## To do
Before printing, remove every picture; then print the lines below exactly, from the first line through the line containing "(144, 41) to (346, 277): 127".

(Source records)

....

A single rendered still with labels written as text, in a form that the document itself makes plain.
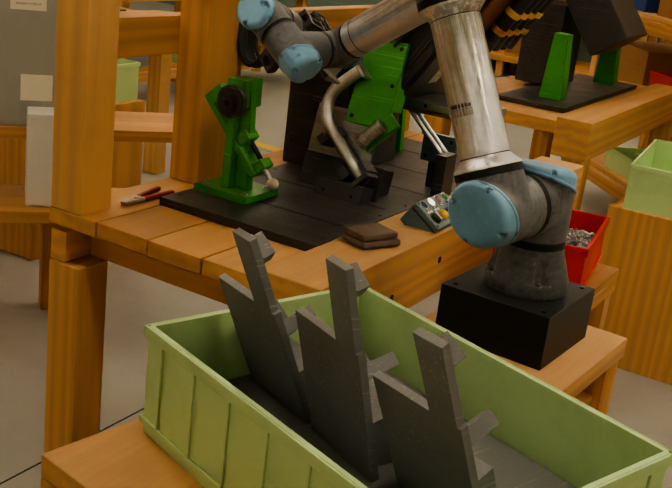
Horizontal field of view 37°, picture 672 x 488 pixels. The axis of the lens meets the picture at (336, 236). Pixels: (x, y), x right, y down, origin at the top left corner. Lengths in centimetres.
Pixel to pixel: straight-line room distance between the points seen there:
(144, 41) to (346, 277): 127
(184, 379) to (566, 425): 53
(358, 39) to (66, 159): 66
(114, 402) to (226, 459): 194
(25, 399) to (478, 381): 202
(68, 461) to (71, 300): 83
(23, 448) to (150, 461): 159
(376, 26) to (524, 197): 49
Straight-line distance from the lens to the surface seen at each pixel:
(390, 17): 193
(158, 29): 238
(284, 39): 195
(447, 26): 168
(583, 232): 252
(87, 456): 148
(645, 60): 599
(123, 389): 336
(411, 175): 270
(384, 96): 241
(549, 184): 175
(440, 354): 107
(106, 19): 212
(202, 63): 240
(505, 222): 163
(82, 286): 224
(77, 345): 229
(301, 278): 186
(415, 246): 213
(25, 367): 349
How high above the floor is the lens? 156
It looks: 18 degrees down
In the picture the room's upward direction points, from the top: 7 degrees clockwise
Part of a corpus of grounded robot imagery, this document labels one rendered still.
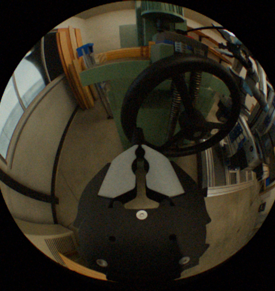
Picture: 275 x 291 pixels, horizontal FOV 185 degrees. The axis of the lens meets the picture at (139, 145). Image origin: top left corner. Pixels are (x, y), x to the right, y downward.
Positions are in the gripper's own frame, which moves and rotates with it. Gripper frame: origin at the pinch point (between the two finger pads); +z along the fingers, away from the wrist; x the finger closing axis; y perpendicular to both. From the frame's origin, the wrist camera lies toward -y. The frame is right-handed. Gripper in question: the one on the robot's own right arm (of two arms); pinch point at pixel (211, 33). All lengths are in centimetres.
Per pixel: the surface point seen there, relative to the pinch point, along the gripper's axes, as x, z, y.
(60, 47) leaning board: -45, 133, -106
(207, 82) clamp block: 22.1, 6.4, 8.1
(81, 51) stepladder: -2, 78, -74
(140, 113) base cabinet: 41.8, 22.5, -3.0
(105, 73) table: 23.6, 32.9, -1.6
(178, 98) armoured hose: 27.6, 14.5, 9.9
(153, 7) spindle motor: -11.1, 17.1, -8.5
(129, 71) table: 23.9, 25.7, -1.6
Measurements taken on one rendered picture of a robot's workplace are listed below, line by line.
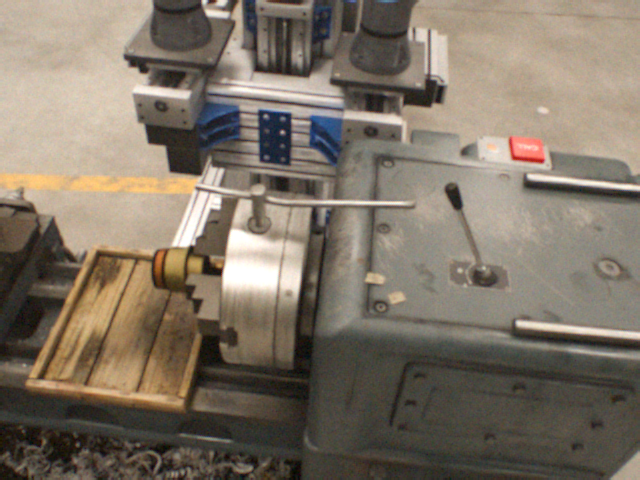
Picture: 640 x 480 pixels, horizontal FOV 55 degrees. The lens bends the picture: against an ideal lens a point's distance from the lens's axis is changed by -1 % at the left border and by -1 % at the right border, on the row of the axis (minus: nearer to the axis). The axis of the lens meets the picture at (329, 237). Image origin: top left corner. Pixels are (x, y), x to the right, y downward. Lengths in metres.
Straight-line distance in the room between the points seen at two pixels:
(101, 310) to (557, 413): 0.90
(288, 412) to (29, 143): 2.41
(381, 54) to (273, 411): 0.83
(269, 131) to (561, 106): 2.43
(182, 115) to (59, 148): 1.80
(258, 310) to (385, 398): 0.25
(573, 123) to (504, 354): 2.87
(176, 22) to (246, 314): 0.81
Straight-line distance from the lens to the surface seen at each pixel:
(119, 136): 3.27
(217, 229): 1.11
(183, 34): 1.56
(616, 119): 3.85
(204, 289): 1.08
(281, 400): 1.23
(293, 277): 0.96
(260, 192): 0.93
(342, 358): 0.91
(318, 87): 1.61
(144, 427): 1.39
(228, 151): 1.73
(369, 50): 1.49
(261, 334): 1.00
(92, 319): 1.36
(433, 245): 0.97
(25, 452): 1.62
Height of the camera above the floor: 1.95
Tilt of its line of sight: 47 degrees down
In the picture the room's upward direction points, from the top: 5 degrees clockwise
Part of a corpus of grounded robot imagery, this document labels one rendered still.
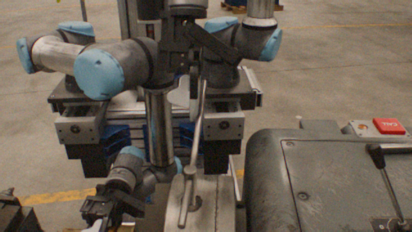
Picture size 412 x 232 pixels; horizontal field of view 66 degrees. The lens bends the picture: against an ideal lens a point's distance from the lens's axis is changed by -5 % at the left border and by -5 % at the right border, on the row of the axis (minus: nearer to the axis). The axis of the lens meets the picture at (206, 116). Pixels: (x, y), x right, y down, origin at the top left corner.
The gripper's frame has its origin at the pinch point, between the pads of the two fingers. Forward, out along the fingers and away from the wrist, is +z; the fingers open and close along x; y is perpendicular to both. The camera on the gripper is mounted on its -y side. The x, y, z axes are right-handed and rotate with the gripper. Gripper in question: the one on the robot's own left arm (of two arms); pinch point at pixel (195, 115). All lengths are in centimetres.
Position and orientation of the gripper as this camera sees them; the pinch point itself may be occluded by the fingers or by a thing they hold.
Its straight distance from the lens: 65.6
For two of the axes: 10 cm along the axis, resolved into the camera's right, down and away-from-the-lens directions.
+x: -0.5, 1.8, -9.8
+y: -10.0, -0.5, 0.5
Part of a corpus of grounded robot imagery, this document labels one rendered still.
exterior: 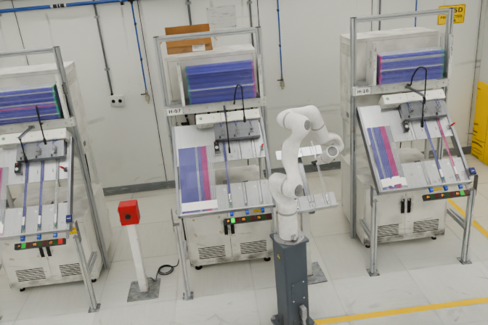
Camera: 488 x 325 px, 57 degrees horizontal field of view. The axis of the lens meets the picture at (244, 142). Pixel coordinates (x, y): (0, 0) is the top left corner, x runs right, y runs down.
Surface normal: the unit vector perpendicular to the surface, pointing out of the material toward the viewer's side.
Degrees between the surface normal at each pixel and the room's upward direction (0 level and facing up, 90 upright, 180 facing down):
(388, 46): 90
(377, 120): 44
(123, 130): 90
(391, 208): 90
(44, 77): 90
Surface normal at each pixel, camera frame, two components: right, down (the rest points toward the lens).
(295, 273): 0.42, 0.29
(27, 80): 0.09, 0.35
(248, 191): 0.00, -0.41
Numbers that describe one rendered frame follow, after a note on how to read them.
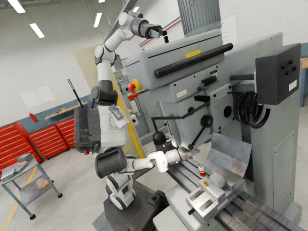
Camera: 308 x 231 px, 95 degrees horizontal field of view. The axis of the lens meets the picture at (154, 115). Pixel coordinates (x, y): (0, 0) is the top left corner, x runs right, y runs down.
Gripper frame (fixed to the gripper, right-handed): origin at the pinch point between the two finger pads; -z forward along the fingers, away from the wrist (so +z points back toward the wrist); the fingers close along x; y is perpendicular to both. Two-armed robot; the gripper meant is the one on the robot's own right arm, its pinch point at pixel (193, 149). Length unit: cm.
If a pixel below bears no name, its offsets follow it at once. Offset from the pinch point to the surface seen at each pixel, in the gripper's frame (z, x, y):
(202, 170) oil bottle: -2.8, 0.3, 19.3
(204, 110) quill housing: -8.8, -7.2, -28.2
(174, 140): 11.2, -6.3, -15.4
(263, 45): -63, 13, -49
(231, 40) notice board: -299, 387, -49
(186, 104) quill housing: 1.3, -11.0, -36.2
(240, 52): -41, 4, -50
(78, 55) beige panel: 89, 150, -98
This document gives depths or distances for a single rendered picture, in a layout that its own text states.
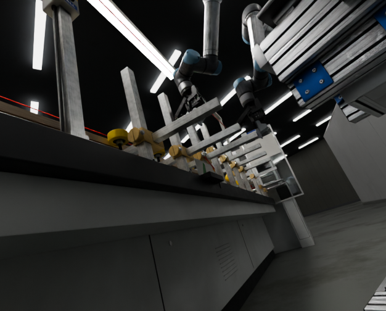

....

## Reply to the task
A single rendered still with labels written as text, in a form that the document itself makes plain.
Horizontal field of view 37°, picture 672 x 488 pixels. The axis of the lens meets the picture at (336, 236). Pixels: (x, y), x right, y down, origin at the top left corner. Lengths in centimetres.
Pixel to pixel: straight-line room distance between the points seen there:
(144, 41) to (346, 277): 127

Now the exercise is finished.